Try it:
Starting at the line that has "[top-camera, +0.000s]" and stopping after the line that has "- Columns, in", reproduce the listing below exactly; omit everything else.

Source records:
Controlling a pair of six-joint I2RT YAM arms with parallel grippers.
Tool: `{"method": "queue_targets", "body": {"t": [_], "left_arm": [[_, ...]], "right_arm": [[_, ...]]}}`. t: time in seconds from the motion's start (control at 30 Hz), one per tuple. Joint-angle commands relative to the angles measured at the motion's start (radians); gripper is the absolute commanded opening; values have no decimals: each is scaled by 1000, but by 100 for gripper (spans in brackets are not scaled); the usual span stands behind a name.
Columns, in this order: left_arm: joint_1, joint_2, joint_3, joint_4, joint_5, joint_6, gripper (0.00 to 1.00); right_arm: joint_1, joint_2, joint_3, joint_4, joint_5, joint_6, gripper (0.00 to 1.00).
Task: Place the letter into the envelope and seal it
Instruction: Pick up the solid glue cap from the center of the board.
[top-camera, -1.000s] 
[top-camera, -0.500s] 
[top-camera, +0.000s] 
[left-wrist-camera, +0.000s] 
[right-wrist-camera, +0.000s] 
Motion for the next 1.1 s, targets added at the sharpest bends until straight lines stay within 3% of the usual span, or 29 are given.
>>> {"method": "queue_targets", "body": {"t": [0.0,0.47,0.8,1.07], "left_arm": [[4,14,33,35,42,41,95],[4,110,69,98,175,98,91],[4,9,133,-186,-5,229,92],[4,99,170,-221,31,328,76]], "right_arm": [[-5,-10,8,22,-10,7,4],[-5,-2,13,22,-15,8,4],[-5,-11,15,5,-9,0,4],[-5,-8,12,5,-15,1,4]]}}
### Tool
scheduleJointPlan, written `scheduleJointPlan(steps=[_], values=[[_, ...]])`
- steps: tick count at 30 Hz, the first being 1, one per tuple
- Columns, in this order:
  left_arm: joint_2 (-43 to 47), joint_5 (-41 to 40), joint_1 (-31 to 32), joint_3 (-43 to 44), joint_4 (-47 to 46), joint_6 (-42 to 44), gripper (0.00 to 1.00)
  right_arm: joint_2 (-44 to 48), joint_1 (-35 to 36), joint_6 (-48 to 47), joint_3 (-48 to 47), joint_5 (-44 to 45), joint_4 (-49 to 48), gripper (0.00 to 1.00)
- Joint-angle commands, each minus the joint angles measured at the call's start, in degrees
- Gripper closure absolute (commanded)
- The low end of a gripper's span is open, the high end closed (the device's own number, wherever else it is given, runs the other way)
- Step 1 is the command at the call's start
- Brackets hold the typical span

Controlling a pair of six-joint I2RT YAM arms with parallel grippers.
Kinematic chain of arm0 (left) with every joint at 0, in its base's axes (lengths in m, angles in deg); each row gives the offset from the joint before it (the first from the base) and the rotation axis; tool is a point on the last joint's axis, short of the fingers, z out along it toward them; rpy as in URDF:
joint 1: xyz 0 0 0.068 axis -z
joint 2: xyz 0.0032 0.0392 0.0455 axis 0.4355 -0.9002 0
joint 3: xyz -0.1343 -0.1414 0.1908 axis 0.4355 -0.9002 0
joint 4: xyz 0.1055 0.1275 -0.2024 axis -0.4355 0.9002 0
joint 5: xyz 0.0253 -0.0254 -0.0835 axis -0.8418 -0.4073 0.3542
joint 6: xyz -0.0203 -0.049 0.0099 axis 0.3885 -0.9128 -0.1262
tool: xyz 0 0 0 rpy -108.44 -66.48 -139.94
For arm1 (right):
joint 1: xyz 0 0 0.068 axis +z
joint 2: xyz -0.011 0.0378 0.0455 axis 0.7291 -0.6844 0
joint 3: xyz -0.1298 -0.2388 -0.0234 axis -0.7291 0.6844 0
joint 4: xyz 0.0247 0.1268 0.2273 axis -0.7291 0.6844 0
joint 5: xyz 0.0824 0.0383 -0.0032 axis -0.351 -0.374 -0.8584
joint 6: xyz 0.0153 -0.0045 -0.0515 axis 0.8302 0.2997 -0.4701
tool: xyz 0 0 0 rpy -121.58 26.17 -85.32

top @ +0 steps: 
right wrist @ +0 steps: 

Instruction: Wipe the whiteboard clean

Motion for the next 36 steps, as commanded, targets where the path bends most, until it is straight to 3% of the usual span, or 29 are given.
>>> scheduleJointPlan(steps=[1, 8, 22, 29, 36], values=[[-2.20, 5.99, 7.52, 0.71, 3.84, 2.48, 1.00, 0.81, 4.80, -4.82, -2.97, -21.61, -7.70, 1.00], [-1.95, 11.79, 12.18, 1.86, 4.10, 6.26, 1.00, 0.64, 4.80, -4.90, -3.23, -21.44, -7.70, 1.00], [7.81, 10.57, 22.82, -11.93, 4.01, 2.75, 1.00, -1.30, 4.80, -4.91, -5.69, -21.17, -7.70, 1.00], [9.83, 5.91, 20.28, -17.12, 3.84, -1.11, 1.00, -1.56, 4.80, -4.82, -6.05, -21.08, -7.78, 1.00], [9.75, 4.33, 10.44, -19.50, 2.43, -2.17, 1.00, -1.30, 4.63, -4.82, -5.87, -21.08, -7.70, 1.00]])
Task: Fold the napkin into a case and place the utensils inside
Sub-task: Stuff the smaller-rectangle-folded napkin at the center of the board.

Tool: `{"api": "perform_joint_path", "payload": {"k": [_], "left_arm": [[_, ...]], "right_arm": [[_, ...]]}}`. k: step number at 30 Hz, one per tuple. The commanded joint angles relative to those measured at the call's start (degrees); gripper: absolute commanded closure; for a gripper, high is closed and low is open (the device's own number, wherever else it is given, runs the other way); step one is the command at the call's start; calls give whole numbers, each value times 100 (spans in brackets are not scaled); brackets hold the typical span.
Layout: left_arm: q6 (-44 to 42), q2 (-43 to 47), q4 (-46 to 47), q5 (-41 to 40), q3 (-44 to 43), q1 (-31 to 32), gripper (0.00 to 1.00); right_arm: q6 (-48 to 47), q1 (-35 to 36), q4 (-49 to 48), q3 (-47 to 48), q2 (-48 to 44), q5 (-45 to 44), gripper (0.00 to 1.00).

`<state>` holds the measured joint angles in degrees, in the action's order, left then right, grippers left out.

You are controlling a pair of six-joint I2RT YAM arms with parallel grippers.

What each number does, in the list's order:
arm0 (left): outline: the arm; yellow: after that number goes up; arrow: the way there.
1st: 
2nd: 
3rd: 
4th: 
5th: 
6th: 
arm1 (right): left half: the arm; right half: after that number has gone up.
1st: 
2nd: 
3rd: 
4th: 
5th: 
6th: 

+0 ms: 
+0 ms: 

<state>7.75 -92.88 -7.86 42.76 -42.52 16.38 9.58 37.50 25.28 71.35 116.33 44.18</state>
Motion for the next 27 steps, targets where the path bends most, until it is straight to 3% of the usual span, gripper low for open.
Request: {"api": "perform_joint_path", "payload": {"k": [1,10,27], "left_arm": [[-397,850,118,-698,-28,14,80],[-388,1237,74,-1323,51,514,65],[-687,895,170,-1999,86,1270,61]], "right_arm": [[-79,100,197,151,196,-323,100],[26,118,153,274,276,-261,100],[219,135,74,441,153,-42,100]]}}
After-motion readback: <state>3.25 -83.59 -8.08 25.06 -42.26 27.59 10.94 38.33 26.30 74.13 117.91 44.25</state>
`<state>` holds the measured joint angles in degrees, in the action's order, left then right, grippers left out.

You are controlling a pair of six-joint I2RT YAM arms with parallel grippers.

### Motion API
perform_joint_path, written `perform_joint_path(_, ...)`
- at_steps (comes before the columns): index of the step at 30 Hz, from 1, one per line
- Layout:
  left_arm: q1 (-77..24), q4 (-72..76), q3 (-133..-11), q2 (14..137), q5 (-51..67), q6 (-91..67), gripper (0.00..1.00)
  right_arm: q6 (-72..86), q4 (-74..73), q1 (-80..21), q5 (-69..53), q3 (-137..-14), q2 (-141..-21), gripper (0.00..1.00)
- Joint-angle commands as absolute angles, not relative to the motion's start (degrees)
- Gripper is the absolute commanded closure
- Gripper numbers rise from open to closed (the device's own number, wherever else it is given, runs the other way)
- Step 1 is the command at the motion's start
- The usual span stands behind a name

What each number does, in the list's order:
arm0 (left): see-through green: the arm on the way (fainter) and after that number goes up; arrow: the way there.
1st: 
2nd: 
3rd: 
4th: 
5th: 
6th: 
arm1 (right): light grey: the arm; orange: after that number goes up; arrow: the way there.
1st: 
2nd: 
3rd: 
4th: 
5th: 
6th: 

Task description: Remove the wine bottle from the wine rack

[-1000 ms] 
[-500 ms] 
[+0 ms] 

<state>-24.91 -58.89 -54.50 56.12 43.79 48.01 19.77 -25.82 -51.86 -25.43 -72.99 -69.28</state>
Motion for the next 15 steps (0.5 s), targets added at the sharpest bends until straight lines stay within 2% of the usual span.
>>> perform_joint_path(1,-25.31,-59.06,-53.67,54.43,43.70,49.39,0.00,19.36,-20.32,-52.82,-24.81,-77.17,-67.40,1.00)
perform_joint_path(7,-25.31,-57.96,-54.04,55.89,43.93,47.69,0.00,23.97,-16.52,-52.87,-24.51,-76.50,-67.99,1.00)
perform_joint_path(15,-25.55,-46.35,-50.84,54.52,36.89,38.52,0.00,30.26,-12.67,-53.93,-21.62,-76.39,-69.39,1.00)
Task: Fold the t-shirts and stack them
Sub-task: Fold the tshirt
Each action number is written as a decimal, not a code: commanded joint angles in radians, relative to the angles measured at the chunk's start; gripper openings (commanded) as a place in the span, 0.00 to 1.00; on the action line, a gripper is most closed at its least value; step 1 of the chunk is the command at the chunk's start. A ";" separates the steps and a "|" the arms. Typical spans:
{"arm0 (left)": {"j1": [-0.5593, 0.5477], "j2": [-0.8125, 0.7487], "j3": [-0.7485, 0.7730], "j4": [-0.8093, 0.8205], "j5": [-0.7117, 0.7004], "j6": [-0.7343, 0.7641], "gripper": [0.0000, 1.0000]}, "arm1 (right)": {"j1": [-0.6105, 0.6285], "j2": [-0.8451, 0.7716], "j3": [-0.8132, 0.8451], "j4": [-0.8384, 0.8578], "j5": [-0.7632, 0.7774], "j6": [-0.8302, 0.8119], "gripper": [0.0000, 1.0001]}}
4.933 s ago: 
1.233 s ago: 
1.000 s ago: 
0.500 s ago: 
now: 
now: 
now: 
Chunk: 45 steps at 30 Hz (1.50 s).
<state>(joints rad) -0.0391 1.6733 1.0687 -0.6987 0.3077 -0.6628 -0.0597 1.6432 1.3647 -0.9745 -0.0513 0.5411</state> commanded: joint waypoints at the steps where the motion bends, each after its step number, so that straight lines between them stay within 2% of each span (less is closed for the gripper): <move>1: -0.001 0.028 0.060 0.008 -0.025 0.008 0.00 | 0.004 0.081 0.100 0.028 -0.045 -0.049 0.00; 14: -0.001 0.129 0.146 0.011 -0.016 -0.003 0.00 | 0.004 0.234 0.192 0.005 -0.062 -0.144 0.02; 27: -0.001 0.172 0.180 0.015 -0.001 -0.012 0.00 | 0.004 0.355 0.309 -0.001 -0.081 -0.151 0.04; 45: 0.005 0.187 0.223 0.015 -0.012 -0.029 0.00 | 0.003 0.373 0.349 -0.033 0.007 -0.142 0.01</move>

Answer for this exercise:
[top-camera, +0.000s] 
[left-wrist-camera, +0.000s] 
[right-wrist-camera, +0.000s] 
Motion for the next 1.1 s, targets added at the sharpest bends until straight lines stay within 3% of the usual span, or 29 are given.
>>> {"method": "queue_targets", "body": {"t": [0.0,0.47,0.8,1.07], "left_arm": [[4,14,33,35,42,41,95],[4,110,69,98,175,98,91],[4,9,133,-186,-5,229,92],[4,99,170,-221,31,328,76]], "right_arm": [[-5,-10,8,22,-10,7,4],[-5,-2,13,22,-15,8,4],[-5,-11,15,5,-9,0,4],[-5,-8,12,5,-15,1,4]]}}
### Tool
scheduleJointPlan, written `scheduleJointPlan(steps=[_], values=[[_, ...]])`
- steps: tick count at 30 Hz, the first being 1, one per tuple
- Columns, in this order:

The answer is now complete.